First Monday Crime – April 2018 @1stMondayCrime @LeighRussell @jconnollybooks @stu_turton @BarryForshaw3

It was a warm, balmy April evening as we stepped out from Angel tube station… who am I kidding? We were lucky not to get rained on as we walked to City University. But at least we could get there. Poor Rachel Abbott was grounded in Alderney by fog so wasn’t able to fly over for First Monday Crime’s second birthday. Fortunately, the other panellists were able to make it – John Connolly, Leigh Russell and Stuart Turton with Barry Forshaw moderating.

April 18 FM

First up – those all important books!

Class Murder

Leigh Russell’s new book is Class Murder. It’s the 10th novel in her Geraldine Steel police procedural series and in this story, Geraldine has moved to York from London. Leigh is aware that there are two sets of readers reading her books – those who have read the whole series and others who have just picked up a Geraldine Steel novel for the first time. So she aims to write a story that is part of a series but could easily work as a standalone. She has plans to write 20 books in the series altogether!

John Connolly The Woman in the Woods

John Connolly’s The Woman in the Woods starts with a woman’s body being found after a thaw in Maine. She was buried with care but there are signs that she had given birth shortly before death. But where’s the baby? This is the 16th novel in the Charlie Parker series. John thinks of himself as more of a mystery writer than a crime writer. Everything begins with character. The patterns of a crime novel don’t change much – it’s the characters that hold it all together.

The Seven Deaths

Stuart Turton’s debut is The Seven Deaths of Evelyn Hardcastle. This book was ten years in the making and is Stuart’s attempt to out-Christie the great woman herself. At a swanky weekend party in a country house, Evelyn Hardcastle dies seven times in a sort of Groundhog Day scenario. Each day the narrator wakes up in the body of a different guest at the party and will continue to do so until he finds Evelyn’s killer.

 

Now, I think it’s fair to say that this crime panel did go off-piste at times with debates on children’s reading and also on Agatha Christie. But there were excellent comments on these subjects, so much so, I put my pen down and just listened. However, Barry did manage to get a few questions in there.

Do people still read books?

Stuart said, ‘Hopefully, yes, millions and millions of them.’

Leigh thought that there weren’t fewer people reading but they might be reading in different formats e.g. Kindles, phones, tablets etc. It’s still important though to promote books and keep reading, especially for children. They’re more likely to read books that have been recommended to them by other children.

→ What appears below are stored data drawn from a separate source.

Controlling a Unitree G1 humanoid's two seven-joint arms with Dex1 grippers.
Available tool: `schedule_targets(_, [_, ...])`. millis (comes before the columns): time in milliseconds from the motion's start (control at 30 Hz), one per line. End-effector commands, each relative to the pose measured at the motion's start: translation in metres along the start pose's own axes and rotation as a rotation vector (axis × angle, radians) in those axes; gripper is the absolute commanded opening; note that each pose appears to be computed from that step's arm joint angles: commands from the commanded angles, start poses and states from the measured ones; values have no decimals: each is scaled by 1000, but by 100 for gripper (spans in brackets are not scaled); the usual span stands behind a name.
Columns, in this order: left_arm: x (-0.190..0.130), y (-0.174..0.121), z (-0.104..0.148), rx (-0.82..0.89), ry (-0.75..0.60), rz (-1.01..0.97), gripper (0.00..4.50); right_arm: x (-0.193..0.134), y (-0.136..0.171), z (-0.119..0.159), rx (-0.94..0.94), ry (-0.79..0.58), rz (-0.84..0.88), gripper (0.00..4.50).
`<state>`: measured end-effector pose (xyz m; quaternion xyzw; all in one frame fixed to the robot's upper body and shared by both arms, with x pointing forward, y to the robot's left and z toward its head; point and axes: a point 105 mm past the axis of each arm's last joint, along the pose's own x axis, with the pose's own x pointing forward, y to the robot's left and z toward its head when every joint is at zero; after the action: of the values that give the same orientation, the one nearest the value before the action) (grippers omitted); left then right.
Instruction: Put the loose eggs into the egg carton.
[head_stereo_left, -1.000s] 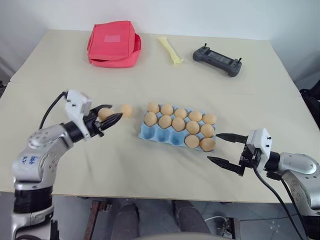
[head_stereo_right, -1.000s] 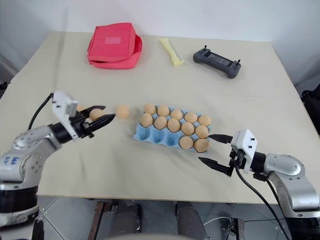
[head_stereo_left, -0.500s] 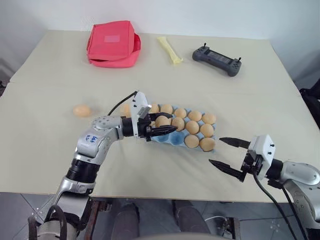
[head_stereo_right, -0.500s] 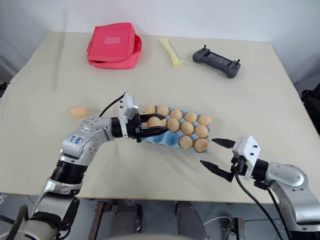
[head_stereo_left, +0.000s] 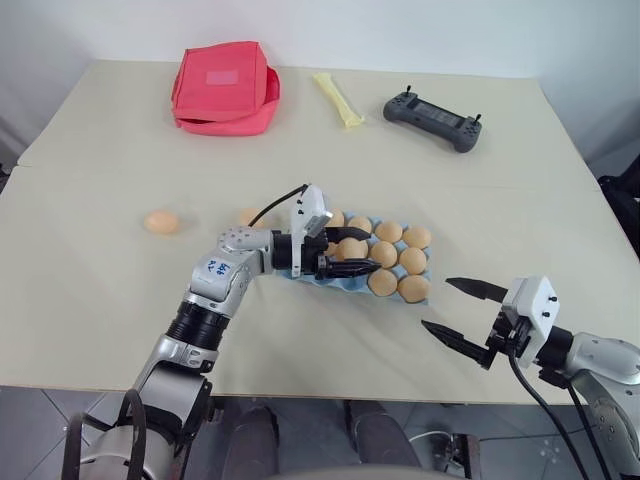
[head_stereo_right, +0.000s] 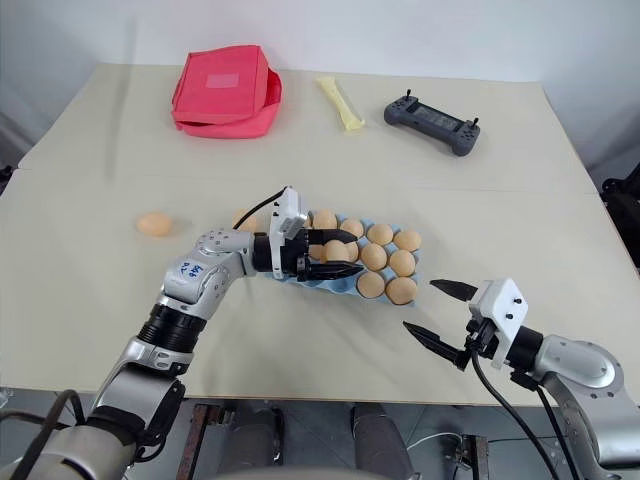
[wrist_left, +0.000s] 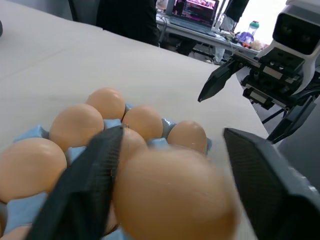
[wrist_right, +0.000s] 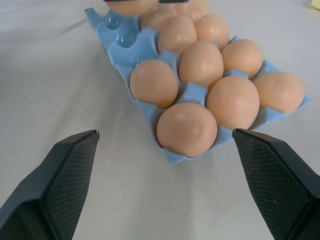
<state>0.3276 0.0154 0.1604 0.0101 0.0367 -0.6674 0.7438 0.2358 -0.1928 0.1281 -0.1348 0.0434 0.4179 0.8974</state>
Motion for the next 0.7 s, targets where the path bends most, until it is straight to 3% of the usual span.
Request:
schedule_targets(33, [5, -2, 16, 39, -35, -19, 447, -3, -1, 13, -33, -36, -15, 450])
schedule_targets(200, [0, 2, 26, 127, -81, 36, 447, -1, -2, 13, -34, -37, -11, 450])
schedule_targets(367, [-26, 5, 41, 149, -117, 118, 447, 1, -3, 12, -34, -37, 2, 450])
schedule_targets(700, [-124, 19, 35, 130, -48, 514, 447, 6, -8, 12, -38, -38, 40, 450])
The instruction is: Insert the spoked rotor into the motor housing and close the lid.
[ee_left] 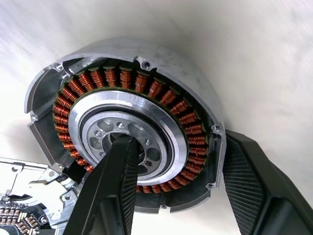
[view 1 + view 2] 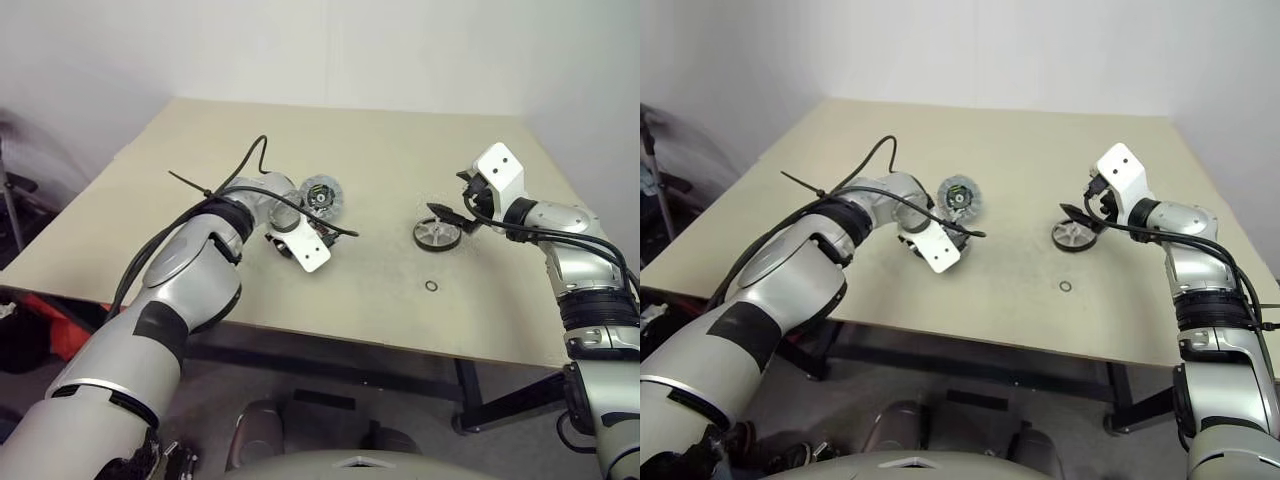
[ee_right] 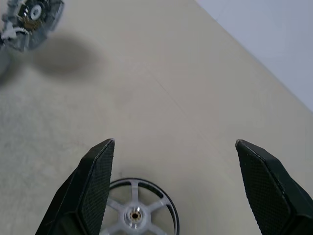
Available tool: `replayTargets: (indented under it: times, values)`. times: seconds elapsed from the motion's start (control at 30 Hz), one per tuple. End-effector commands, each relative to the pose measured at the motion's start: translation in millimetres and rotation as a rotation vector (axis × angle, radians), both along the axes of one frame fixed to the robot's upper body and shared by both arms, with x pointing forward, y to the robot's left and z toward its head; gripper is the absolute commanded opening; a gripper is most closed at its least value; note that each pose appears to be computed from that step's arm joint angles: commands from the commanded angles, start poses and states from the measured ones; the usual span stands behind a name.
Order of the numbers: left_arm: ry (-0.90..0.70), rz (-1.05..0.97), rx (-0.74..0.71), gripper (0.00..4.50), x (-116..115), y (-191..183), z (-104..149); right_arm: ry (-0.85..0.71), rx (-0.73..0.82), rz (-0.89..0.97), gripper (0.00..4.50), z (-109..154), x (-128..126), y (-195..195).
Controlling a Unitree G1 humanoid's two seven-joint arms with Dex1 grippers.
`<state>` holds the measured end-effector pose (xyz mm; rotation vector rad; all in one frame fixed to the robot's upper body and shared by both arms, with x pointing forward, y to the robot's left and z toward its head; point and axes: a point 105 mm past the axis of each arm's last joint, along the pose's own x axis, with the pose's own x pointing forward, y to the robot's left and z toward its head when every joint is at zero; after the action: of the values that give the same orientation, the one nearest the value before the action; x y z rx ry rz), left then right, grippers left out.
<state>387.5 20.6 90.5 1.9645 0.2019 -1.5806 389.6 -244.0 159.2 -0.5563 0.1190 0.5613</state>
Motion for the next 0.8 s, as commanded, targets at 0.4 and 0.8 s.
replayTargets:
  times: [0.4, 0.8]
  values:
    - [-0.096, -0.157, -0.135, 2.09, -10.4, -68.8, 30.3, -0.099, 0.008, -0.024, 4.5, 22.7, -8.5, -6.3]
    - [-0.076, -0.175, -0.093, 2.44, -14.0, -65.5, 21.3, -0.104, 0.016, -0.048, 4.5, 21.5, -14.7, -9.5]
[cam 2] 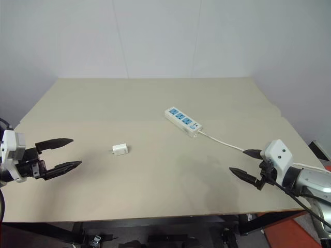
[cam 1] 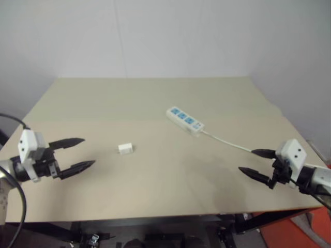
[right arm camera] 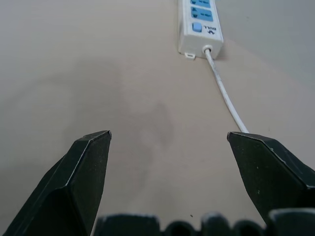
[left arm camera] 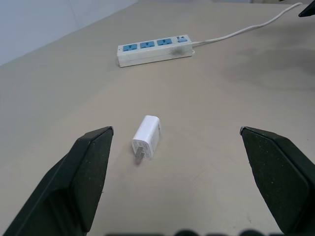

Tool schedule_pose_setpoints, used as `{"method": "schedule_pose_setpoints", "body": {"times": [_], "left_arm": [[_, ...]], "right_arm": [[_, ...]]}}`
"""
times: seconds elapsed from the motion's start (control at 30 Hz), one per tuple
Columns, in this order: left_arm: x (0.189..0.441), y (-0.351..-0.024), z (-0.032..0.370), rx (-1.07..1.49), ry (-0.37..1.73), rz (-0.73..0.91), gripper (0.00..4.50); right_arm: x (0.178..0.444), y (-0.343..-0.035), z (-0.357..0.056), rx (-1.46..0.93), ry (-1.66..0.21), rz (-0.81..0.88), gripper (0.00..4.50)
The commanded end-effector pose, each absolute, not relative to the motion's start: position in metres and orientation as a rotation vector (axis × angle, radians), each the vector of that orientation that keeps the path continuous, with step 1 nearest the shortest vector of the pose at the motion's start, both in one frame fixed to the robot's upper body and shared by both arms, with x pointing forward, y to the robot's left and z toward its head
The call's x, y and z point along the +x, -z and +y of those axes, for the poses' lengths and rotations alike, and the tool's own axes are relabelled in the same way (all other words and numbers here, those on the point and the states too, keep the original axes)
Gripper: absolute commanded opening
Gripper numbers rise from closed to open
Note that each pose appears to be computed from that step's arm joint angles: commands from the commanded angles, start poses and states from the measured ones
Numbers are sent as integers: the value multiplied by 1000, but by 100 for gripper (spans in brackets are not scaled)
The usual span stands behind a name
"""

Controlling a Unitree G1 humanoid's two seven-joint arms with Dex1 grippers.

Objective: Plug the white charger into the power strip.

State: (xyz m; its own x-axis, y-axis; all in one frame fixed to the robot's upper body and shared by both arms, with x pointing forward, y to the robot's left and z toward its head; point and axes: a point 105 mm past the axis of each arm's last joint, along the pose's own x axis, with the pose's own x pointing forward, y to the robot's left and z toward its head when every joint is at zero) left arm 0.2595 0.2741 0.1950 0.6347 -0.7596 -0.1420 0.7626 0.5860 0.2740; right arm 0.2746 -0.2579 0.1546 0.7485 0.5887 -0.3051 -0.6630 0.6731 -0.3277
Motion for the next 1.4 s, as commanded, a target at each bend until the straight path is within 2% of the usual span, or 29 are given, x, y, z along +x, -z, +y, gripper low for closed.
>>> {"method": "schedule_pose_setpoints", "body": {"times": [0.03,0.33,0.5,0.7,0.9,1.07,1.2,1.3,1.4], "left_arm": [[258,-202,274,358,886,-16,450],[260,-203,272,360,887,-20,450],[267,-208,251,356,946,-48,450],[291,-236,208,376,998,-151,450],[310,-229,167,419,1086,-127,450],[313,-215,157,450,1115,-131,450],[311,-210,153,405,1126,-150,450],[309,-208,152,406,1126,-154,450],[310,-205,154,411,1120,-149,450]], "right_arm": [[275,-168,-260,-479,-687,130,445],[283,-168,-262,-471,-665,114,445],[315,-162,-258,-464,-641,113,445],[368,-147,-248,-426,-644,128,445],[416,-135,-236,-355,-589,180,445],[432,-127,-235,-351,-520,244,445],[433,-117,-233,-324,-518,312,445],[431,-112,-230,-352,-552,340,355],[431,-111,-225,-344,-575,356,247]]}}
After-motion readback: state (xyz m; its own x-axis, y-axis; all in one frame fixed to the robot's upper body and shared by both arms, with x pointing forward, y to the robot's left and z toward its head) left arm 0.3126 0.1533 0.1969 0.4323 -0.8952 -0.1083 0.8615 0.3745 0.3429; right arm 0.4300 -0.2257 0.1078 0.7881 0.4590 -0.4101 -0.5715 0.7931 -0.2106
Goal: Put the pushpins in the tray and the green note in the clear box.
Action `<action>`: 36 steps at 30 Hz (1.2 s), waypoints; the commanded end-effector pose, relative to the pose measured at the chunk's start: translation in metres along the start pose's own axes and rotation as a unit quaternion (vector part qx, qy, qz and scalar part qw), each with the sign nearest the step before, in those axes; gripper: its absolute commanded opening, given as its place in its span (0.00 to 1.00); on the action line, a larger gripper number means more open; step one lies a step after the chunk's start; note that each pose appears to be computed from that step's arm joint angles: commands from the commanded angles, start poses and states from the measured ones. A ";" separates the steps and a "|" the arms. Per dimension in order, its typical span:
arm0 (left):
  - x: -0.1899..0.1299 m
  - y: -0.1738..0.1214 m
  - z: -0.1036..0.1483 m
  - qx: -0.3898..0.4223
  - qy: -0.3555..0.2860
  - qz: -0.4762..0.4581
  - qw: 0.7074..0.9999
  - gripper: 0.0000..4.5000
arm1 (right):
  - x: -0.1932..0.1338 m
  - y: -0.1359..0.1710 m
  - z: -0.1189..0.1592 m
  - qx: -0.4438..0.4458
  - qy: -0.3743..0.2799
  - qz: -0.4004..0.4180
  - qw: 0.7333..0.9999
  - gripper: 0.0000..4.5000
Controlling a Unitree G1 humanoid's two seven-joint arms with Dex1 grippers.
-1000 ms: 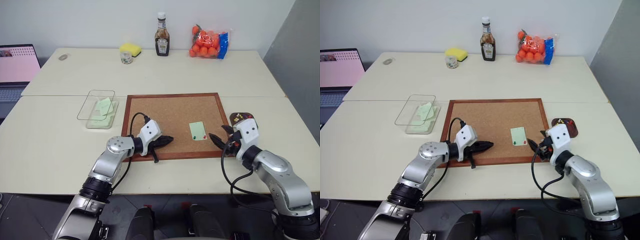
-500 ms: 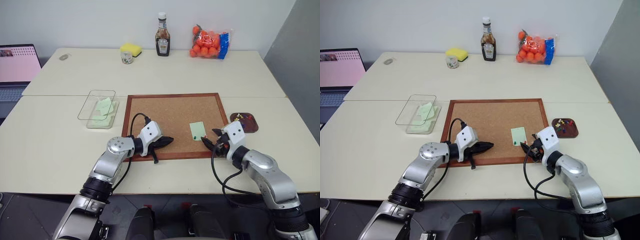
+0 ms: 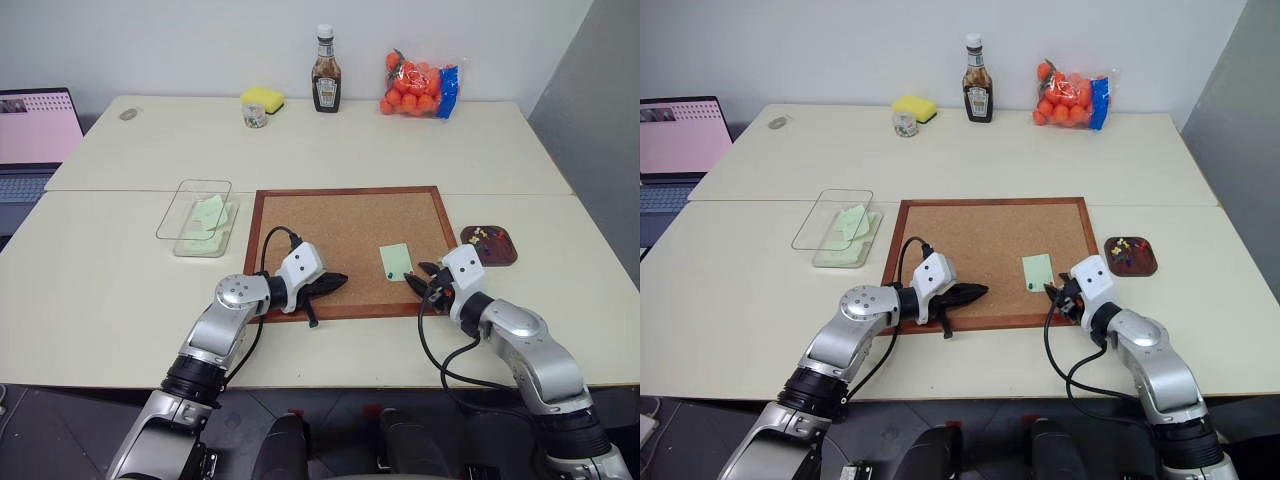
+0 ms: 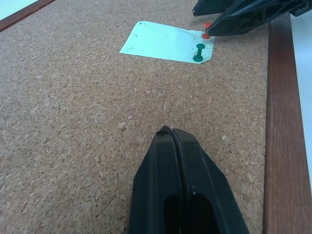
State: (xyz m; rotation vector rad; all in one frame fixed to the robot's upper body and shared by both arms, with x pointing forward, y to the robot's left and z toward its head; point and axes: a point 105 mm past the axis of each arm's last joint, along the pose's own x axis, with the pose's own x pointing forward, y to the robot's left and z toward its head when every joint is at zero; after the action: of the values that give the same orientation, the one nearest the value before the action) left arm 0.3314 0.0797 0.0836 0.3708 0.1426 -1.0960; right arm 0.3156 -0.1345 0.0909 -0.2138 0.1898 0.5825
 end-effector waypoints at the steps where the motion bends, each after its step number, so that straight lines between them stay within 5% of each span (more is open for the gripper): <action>1: 0.000 -0.003 0.000 0.006 0.001 -0.002 1.000 0.00 | 0.000 0.000 0.011 -0.018 -0.019 0.007 1.000 0.20; 5: 0.000 -0.002 -0.001 0.006 0.002 -0.001 1.000 0.00 | 0.000 0.001 0.009 -0.020 -0.016 0.011 1.000 0.01; 28: -0.001 -0.002 -0.004 0.013 0.008 -0.001 1.000 0.00 | -0.017 -0.006 0.052 -0.011 -0.128 -0.030 0.991 0.01; 36: -0.001 -0.001 -0.005 0.014 0.008 0.000 1.000 0.00 | -0.034 -0.071 0.045 -0.019 -0.090 -0.162 0.982 0.01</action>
State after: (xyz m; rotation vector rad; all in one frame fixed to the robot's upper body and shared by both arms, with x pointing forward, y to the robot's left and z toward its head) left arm 0.3309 0.0807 0.0833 0.3878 0.1306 -1.0941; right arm 0.3233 -0.1658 0.1425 -0.1792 -0.0226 0.4205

John thinks that reading is a niche activity and always has been. If there are books in a house then children are more likely to pick up a book.

 

If the authors could get into a time machine, what would they tell their 20-year-old selves?

John would say, ‘Be a bit easier on yourself.’

Leigh didn’t think her 20-year-old self would want to listen but she would say, ‘It’s going to be a rough ride but keep on going.’

Stuart’s advice to his 20-year-old self was far more practical. ‘You know that two day bender to Blackpool that you’ve got planned – it’s really not a good idea.’

 

A question from the audience now. Do you write spontaneously [a pantser] or do you plot?

Stuart Turton covered two walls in post-it notes and had spreadsheets for The Seven Deaths of Evelyn Hardcastle. So I think he’s a plotter!

John Connolly begins with an image and knows about the first two thousand words. He used the analogy of driving down a country lane at night where you can only see as far as your headlights allow until you see the lights of home. But there’s more room for doubt with this method of writing.

Leigh Russell would like to plot like Stuart but her style is closer to John’s. There’s almost terror though as her characters lead her down blind alleys.

 

To find out more about the authors and buy their books –

For Stuart Turton click here

For Leigh Russell click here

For John Connolly click here

And even though she couldn’t make it this time, for Rachel Abbott click here

 

So April First Monday Crime finished on a high – a sugar high – as cookies were handed round. If you weren’t able to make it this time, don’t worry because Mapril First Monday Crime is just around the corner. Yes, you did read that correctly. Since we have another one of those pesky Bank Holidays, May First Monday will be on 30th April. And the guest list has just been announced on the website! Robert Goddard, Simone Buchholz. G.J. Minett and Cathi Unsworth. Joe Haddow will be keeping order. Click here to reserve your seat.

 

 

3 thoughts on “First Monday Crime – April 2018 @1stMondayCrime @LeighRussell @jconnollybooks @stu_turton @BarryForshaw3

  1. I so wanted to be there – for once, I was free on a Monday night. But alas, I had just returned from holiday and had a back/shoulder strain which is keeping me in bed even now.